I have a custom image class (mainly borrowed from examples) that takes in an image of size 3x244x244 for use in a VGG model and returns augmented versions (rotations of 90,180,270 and an Hflip). Previously, I used this class to get one image and return that and the dataloader and everything worked as expected.
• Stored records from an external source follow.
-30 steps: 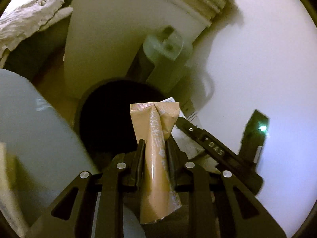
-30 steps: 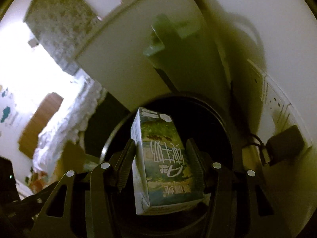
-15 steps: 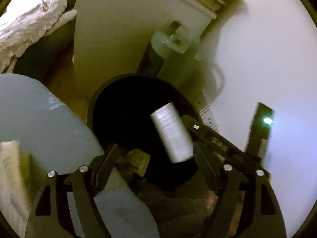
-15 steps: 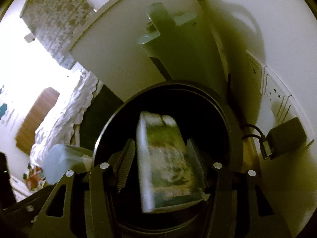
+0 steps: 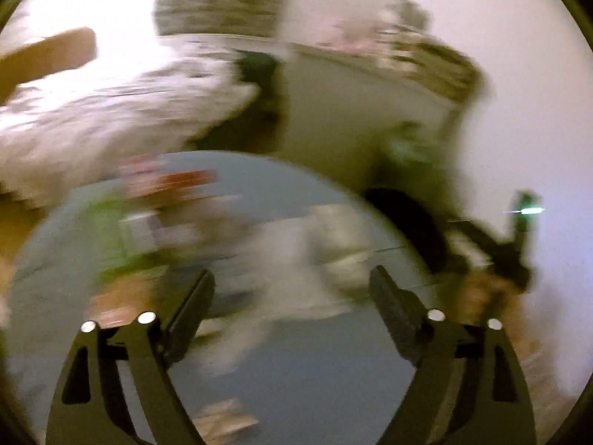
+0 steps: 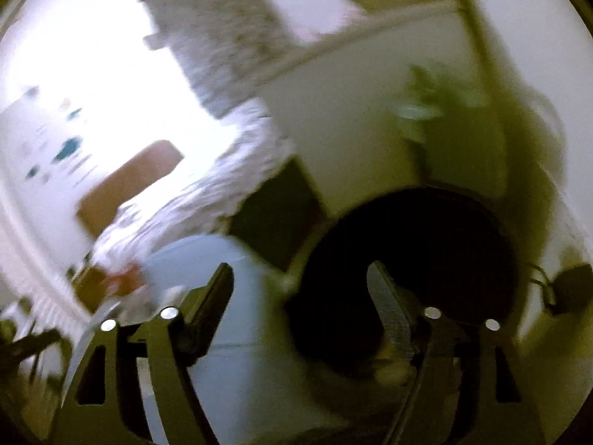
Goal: Collect trash
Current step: 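Grasp the orange plastic bag with the left tool while the right tool grasps a white snack wrapper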
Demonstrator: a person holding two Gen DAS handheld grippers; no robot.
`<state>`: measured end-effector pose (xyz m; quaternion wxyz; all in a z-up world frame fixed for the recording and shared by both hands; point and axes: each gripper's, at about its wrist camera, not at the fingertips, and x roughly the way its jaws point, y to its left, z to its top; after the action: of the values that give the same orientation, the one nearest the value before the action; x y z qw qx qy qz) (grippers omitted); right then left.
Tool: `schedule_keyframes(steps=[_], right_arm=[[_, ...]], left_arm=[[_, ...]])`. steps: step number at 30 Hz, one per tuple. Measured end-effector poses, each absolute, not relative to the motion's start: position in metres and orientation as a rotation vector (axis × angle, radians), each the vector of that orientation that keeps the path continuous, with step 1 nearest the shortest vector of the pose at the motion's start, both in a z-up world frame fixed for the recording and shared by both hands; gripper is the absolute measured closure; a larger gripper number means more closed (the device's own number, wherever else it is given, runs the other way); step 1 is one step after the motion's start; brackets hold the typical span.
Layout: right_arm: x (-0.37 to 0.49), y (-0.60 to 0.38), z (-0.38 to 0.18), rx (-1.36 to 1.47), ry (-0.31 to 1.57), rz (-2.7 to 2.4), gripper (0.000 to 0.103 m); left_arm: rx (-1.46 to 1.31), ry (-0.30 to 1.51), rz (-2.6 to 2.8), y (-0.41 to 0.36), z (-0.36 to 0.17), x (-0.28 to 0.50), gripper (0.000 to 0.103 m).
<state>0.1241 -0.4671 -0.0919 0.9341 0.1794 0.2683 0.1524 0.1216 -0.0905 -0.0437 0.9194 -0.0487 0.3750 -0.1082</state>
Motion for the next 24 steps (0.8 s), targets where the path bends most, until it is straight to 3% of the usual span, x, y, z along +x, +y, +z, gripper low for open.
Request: schedule_keyframes(steps=[2, 6, 13, 15, 16, 19, 21, 24], right_arm=[[0.119, -0.444, -0.084, 0.344, 0.576, 0.366, 0.019], [0.125, -0.391, -0.074, 0.301, 0.687, 0.482, 0.018], [0.159, -0.326, -0.087, 0.146, 0.894, 0.417, 0.017], [0.168, -0.319, -0.094, 0.122, 0.926, 0.392, 0.017], [0.172, -0.315, -0.097, 0.11, 0.938, 0.383, 0.018], [0.178, -0.311, -0.109, 0.079, 0.98, 0.356, 0.034], [0.182, -0.306, -0.116, 0.069, 0.994, 0.353, 0.036], [0.183, -0.298, -0.122, 0.043, 0.999, 0.345, 0.048]], left_arm=[[-0.061, 0.774, -0.109, -0.052, -0.055, 0.115, 0.007], [0.005, 0.835, -0.065, -0.004, -0.084, 0.117, 0.007], [0.123, 0.875, -0.226, 0.003, -0.112, 0.137, 0.007], [0.121, 0.884, -0.253, 0.006, -0.117, 0.141, 0.013], [0.124, 0.894, -0.269, 0.003, -0.118, 0.147, 0.022], [0.124, 0.922, -0.285, 0.001, -0.125, 0.152, 0.033], [0.107, 0.944, -0.289, 0.005, -0.127, 0.154, 0.041], [0.08, 0.941, -0.282, 0.013, -0.127, 0.156, 0.058]])
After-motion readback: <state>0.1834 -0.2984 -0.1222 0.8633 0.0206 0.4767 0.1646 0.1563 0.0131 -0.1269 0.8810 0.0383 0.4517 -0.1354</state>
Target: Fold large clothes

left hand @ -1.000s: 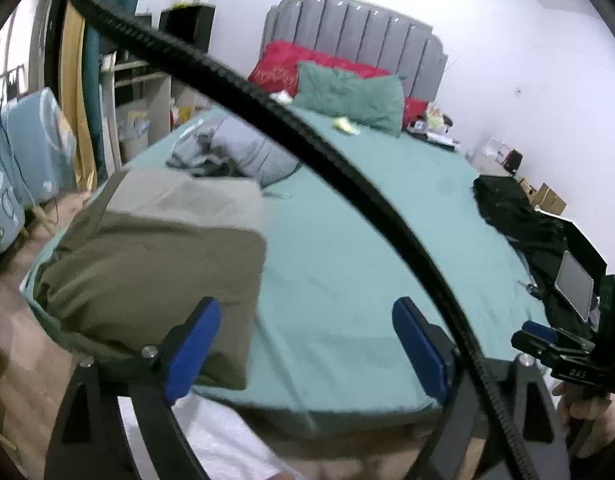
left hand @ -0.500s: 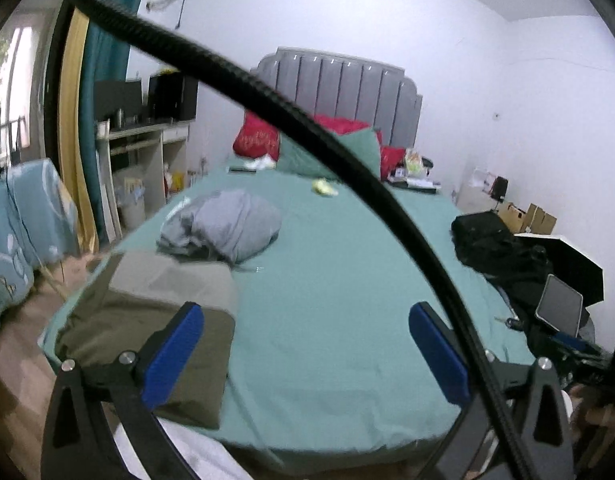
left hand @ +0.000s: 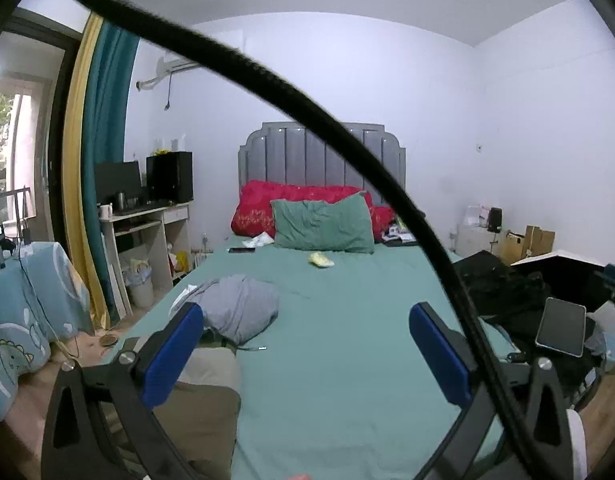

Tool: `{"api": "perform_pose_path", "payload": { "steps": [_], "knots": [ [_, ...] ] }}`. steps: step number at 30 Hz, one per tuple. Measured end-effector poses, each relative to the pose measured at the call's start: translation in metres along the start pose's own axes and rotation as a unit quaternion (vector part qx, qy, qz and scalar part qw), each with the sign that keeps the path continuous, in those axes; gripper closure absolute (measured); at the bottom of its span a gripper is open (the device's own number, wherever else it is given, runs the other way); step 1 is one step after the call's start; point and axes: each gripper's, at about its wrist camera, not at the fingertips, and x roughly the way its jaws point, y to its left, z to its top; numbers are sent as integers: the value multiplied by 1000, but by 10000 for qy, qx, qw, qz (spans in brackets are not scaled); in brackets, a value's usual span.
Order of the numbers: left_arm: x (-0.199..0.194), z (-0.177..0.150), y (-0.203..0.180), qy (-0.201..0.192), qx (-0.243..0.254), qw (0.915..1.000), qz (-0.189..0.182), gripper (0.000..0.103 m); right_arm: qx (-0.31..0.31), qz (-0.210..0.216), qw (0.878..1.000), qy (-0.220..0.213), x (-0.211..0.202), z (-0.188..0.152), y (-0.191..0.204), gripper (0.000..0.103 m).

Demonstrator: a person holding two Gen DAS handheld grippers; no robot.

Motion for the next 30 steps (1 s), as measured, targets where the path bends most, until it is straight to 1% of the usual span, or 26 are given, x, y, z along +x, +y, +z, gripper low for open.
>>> {"api": "perform_pose_path", "payload": {
  "steps": [2,5,9,15,18,24,30],
  "knots": [
    [-1,0,-1,-32,18,10000,-3,0,21,-68,9999,-90,-5,5,-2,1],
    [1,-4,3,-26,16,10000,33,0,31,-75,9999,-89,-6,6,1,0],
    [4,-10,13,53,-119,9999,59,0,17,-29,10000,57,7,-1,10,0],
    [7,-18,21,120,-132,9998,60,0,-65,86,9996,244,21,-9,31,0],
    [7,-21,26,135,-214,9997,25,0,-134,114,9995,254,27,-13,40,0],
    [11,-28,38,246,-382,9989,83,0,-166,206,9990,368,39,-20,50,1],
    [12,-31,41,322,-456,9984,55,0,-236,287,9983,453,47,-24,57,0]
  ]
}}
When I try to output multiple image arrays, I'm not sure what the proper setup should be for use in the batching (I end up with a list of four image arrays) as one batch(?), which needs to be broken out into individual arrays (but it's still in the dataloader loop).
def __init__(self, patch_data,file_count=1,transform=None, target_transform=None):
def __getitem__(self, index):
image = self.patch_data
image.astype(float)
#Normalize the data to 0,1 from 2^16
image = self.image_normalize(image) #image/65535.0 #image_normalize(image)
output90, output180, output270, outputflip = create_augmented_data(image,flip = 1,rot90=1,rot180=1,rot270=1)
out_data = [output90,output180, output270, outputflip]
sample = {"image": out_data} #, "label": label}
#sample = file_name
return sample
to run the data into the model, I have:
for i, data in enumerate(dataloader_all, 0):
inputs = data['image']#.type(FloatTensor)
outputs = model_vgg16(inputs)
The conv2d sizing complains because it's setup to expect a tensor of 3x244x244, but it is getting a list of multiples of those. Since I'm in that dataloader for loop, I'm unclear on what might be needed to get all 4 arrays in the list to be properly batched into the model. Since this is using the eval mode of the model, I "think" I could gear it to run for each item in the list separately, but it seems that I had something wrong way before altering it that way. Any ideas?